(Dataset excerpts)
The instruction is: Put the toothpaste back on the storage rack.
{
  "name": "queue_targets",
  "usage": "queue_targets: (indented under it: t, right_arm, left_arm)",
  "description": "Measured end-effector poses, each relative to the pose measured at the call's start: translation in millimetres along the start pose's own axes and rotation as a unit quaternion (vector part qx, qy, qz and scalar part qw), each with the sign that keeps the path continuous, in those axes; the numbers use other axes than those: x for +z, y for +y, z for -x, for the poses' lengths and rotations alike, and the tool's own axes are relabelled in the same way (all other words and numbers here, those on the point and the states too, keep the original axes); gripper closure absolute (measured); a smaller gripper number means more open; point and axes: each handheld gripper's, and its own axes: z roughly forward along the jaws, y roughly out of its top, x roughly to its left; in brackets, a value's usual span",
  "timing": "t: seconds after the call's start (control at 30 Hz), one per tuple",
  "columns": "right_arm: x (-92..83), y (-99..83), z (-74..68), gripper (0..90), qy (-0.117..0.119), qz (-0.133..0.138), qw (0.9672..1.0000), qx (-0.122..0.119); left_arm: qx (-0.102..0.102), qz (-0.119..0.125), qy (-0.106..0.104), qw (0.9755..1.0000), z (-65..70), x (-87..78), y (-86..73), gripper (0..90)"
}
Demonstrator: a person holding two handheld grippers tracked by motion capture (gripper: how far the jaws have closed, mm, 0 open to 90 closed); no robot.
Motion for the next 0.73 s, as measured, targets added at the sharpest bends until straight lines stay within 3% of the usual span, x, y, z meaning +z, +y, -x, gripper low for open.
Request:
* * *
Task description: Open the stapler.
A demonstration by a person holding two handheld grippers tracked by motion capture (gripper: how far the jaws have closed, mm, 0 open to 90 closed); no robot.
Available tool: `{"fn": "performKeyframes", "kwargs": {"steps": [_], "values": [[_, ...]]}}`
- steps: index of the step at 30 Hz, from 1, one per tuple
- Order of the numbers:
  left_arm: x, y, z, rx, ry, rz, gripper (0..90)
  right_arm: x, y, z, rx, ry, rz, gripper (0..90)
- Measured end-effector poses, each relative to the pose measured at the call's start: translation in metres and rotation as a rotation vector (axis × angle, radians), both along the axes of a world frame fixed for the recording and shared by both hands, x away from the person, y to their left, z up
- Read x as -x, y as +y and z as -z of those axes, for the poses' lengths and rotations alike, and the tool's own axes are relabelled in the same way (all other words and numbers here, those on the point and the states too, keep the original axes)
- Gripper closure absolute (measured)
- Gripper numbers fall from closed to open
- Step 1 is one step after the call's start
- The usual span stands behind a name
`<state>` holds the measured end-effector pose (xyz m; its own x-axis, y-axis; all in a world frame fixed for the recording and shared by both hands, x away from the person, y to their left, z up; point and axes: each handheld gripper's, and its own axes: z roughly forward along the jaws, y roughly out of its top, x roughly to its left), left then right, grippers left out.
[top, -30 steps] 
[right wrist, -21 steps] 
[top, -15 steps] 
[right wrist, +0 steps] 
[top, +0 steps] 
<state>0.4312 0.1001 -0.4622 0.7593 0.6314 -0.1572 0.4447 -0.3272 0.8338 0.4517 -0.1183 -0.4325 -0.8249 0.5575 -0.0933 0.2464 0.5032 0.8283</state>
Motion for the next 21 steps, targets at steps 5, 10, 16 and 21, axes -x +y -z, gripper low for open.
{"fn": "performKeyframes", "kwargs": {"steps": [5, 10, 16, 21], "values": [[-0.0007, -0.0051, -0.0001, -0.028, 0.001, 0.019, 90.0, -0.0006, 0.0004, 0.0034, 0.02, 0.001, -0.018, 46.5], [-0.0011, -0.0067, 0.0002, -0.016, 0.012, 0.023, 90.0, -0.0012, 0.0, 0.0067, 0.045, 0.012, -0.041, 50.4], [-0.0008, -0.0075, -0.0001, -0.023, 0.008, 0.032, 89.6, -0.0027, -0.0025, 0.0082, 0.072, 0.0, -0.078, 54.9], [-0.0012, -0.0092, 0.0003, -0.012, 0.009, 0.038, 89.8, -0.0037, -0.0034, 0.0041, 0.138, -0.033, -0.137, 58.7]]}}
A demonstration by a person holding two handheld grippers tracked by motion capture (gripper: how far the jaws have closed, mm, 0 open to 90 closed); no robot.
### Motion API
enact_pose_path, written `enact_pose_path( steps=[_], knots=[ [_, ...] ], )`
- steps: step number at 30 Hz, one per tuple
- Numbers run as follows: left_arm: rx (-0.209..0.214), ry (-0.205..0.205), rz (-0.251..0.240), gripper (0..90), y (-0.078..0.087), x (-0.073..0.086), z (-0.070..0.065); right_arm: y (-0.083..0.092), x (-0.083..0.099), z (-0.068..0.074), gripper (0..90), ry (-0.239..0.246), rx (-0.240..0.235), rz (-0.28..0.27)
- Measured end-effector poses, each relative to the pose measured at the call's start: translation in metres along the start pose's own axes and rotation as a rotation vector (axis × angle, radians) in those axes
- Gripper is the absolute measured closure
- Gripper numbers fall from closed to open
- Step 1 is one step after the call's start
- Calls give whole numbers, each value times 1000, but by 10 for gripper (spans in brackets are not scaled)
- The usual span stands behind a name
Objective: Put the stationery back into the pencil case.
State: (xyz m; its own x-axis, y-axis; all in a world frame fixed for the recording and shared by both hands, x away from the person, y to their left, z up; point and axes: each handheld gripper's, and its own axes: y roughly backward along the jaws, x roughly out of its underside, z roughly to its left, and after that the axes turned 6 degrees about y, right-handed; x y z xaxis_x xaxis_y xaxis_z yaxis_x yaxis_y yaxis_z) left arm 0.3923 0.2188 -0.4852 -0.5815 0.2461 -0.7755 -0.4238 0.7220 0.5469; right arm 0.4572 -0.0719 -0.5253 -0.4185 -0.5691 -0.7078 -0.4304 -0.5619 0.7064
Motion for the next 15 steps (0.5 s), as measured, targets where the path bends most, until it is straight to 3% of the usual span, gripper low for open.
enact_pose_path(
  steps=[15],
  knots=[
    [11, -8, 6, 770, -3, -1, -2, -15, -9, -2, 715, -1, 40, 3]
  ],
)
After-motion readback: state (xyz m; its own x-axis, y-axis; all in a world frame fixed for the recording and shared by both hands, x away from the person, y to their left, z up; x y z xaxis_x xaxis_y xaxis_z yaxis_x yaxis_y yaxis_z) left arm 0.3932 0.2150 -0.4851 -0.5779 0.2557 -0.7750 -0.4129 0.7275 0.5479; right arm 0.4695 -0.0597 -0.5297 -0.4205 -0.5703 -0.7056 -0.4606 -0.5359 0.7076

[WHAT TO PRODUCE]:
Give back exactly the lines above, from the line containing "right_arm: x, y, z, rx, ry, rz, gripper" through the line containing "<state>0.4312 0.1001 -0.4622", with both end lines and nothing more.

[EXPECTED ANSWER]:
  right_arm: x, y, z, rx, ry, rz, gripper (0..90)
- Measured end-effector poses, each relative to the pose measured at the call's start: translation in metres and rotation as a rotation vector (axis × angle, radians), both along the axes of a world frame fixed for the recording and shared by both hands, x away from the person, y to their left, z up
- Read x as -x, y as +y and z as -z of those axes, for the poses' lengths and rotations alike, and the tool's own axes are relabelled in the same way (all other words and numbers here, those on the point and the states too, keep the original axes)
- Gripper closure absolute (measured)
- Gripper numbers fall from closed to open
- Step 1 is one step after the call's start
- The usual span stands behind a name
`<state>` holds the measured end-effector pose (xyz m; its own x-axis, y-axis; all in a world frame fixed for the recording and shared by both hands, x away from the person, y to their left, z up; point and axes: each handheld gripper's, and its own axes: z roughly forward along the jaws, y roughly out of its top, x roughly to its left), left then right, grippers left out.
[top, -30 steps] 
[right wrist, -21 steps] 
[top, -15 steps] 
[right wrist, +0 steps] 
[top, +0 steps] 
<state>0.4312 0.1001 -0.4622 0.7593 0.6314 -0.1572 0.4447 -0.3272 0.8338 0.4517 -0.1183 -0.4325 -0.8249 0.5575 -0.0933 0.2464 0.5032 0.8283</state>

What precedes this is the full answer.